As a participant in the Berkeley Unix project, she and her students built the Berkeley Pascal system and the widely used program profiling tool gprof. Gprof is a performance analysis tool for Unix applications. It uses a hybrid of instrumentation and sampling and was created as an extended version of the older "prof" tool. Unlike prof, Gprof is capable of limited call graph collecting and printing.
Born in Cleveland, Ohio, she received her A.B. degree in Mathematics from Harvard in 1964, her M.S. degree in 1966, and her Ph.D. in 1971, both the M.S. and Ph.D. from Stanford University in Stanford, California. In 1971 Graham joined the faculty of the University of California, Berkeley, rising from Assistant Professor through Associate Professor from 1976 to 1981, and then to full Professor in 1981.
Her research projects included Harmonia—a language-based framework for interactive software development—and Titanium—a Java-based parallel programming language, compiler, and runtime system. She has published dozens of research articles in industry publications dating back to 1968, including the Journal of the ACM, and has lectured and published extensively on subjects in computer languages, compilers, and programming environments.
In 1994 Graham was inducted as a Fellow of the Association for Computing Machinery (ACM). She is also a Fellow of the American Association for the Advancement of Science, the American Academy of Arts and Sciences, and the IEEE, as well as a member of the National Academy of Engineering. In 2004, her paper on Gprof appeared on the list of the 50 most influential PLDI papers of all time, as one of four papers from 1982.

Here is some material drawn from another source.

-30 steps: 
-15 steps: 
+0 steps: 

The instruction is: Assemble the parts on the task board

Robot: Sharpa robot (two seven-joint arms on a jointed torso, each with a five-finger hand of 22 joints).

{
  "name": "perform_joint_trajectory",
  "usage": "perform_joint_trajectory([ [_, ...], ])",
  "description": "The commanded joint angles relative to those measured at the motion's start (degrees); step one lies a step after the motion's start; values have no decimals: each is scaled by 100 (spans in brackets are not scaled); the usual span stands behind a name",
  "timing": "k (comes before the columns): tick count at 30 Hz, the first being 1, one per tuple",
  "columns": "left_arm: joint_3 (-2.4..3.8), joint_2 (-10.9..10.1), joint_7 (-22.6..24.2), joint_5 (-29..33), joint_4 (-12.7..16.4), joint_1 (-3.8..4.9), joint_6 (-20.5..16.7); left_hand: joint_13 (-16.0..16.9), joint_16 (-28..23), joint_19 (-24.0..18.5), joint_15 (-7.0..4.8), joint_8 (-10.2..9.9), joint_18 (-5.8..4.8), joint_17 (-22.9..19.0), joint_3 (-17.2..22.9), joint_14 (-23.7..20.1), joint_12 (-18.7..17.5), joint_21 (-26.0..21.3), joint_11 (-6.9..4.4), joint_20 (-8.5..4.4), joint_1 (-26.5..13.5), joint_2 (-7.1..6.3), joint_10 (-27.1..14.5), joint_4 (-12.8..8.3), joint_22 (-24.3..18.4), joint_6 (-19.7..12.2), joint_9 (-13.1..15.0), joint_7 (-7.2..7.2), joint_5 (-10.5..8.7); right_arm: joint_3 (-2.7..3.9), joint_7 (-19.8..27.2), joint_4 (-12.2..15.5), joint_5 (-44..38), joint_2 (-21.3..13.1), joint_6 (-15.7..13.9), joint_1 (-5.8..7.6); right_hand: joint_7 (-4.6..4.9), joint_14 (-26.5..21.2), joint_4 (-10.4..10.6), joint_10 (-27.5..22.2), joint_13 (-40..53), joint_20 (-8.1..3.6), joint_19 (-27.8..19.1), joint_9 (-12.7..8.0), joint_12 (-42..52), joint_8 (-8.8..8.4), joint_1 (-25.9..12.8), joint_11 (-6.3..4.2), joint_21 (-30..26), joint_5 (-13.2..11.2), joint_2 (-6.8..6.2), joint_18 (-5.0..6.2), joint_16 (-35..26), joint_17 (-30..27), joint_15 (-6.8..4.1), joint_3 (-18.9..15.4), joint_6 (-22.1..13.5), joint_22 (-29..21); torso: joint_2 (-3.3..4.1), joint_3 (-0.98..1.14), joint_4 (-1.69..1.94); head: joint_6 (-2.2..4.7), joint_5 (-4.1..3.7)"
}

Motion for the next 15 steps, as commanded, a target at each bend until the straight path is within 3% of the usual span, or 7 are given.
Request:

In 2009, she was awarded the IEEE John von Neumann Medal for "contributions to programming language design and implementation and for exemplary service to the discipline of computer science." On Sept. 29, 2011, it was announced that Graham had been chosen to receive the ACM-IEEE-CS Ken Kennedy Award on November 15, 2011, in Seattle at SC11, the International Conference on High-Performance Computing, "For foundational compilation algorithms and programming tools; research and discipline leadership; and exceptional mentoring."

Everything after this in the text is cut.